THE TASK> Below are some entries. Copy each line that holds the string "camera".

EXTRACTED MATERIAL>
######
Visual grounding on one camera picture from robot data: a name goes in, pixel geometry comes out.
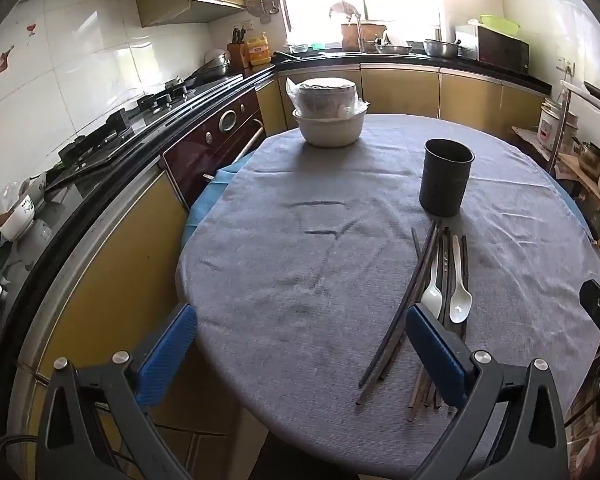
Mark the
######
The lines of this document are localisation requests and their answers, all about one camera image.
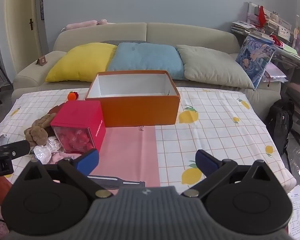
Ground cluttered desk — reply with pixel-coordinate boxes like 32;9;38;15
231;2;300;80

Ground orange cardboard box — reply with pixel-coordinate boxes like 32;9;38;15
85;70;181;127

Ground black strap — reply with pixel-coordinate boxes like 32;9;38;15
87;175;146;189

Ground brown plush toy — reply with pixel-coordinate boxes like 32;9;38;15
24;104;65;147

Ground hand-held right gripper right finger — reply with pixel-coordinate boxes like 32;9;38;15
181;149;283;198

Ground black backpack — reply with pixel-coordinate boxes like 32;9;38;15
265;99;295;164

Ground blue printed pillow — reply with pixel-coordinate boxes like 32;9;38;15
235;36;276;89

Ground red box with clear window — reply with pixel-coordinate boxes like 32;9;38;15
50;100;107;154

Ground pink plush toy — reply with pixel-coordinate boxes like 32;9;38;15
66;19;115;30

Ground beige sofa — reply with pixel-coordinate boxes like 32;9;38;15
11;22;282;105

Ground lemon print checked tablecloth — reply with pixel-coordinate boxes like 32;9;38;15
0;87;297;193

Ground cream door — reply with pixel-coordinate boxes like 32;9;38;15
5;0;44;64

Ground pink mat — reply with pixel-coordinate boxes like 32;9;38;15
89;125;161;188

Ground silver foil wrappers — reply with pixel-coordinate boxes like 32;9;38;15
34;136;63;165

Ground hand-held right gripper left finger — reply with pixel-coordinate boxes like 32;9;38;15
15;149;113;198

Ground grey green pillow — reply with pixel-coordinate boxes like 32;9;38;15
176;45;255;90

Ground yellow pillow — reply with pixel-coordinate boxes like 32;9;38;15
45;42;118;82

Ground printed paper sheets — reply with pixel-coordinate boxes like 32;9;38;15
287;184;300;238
######
RESPONSE TO THE EXERCISE>
Visual grounding on one camera picture from robot data: a name goes in, pixel geometry comes out.
The lines of this document are localisation requests and their answers, all about one camera image.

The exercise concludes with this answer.